**BRIEF**: Set down the lines of the data exactly, starting at the first and stopping after the line containing "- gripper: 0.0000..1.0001".

**RAW DATA**:
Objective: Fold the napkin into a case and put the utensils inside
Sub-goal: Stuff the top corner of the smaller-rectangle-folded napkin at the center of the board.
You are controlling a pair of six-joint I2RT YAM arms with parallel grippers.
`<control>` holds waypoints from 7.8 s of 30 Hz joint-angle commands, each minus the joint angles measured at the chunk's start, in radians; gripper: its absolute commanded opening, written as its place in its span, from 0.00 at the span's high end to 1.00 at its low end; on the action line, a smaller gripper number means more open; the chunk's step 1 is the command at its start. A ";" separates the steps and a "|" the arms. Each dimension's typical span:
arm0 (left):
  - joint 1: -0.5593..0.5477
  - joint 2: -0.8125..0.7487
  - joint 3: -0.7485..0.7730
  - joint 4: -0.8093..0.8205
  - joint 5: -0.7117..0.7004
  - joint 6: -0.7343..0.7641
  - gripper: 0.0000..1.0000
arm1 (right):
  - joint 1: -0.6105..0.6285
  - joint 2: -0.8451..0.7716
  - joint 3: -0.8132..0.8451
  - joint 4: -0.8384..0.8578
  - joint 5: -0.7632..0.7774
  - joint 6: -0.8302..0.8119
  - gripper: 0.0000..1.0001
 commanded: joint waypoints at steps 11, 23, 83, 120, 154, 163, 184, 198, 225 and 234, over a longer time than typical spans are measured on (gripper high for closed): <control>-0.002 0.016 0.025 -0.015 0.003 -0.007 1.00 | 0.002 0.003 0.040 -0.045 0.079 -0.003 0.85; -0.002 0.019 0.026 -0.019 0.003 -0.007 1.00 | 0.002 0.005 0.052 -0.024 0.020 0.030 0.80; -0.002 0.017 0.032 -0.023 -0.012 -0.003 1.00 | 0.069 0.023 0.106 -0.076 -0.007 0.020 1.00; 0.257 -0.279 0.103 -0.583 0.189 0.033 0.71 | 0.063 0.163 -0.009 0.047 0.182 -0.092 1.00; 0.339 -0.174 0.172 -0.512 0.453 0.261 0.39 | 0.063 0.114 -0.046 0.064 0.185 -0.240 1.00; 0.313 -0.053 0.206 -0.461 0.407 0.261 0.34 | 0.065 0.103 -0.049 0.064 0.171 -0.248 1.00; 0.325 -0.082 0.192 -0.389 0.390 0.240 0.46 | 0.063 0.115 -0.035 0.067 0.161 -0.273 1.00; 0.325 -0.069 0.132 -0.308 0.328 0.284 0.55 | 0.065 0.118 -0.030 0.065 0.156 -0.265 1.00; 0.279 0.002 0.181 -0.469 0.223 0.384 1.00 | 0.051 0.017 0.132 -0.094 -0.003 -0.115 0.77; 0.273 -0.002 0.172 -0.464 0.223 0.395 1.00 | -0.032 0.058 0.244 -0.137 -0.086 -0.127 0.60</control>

**REPLY TO THE TASK**:
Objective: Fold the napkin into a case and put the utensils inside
Sub-goal: Stuff the top corner of the smaller-rectangle-folded napkin at the center of the board.
You are controlling a pair of six-joint I2RT YAM arms with parallel grippers.
`<control>` holds waypoints from 7.8 s of 30 Hz joint-angle commands, each minus the joint angles measured at the chunk's start, in radians; gripper: its absolute commanded opening, written as its place in its span, from 0.00 at the span's high end to 1.00 at its low end; on the action line, a smaller gripper number means more open; the chunk's step 1 is the command at its start. A ";" separates the steps and a "|" the arms. Each dimension's typical span:
arm0 (left):
  - joint 1: -0.5593..0.5477
  - joint 2: -0.8125..0.7487
  - joint 3: -0.7485..0.7730
  - joint 4: -0.8093..0.8205
  - joint 5: -0.7117..0.7004
  - joint 6: -0.7343..0.7641
  - gripper: 0.0000..1.0000
arm1 (right):
  - joint 1: -0.6105..0.6285
  - joint 2: -0.8451..0.7716
  - joint 3: -0.8132..0.8451
  - joint 4: -0.8384..0.8578
  - joint 5: -0.7632..0.7774
  - joint 6: -0.8302..0.8119
  - gripper: 0.0000..1.0001

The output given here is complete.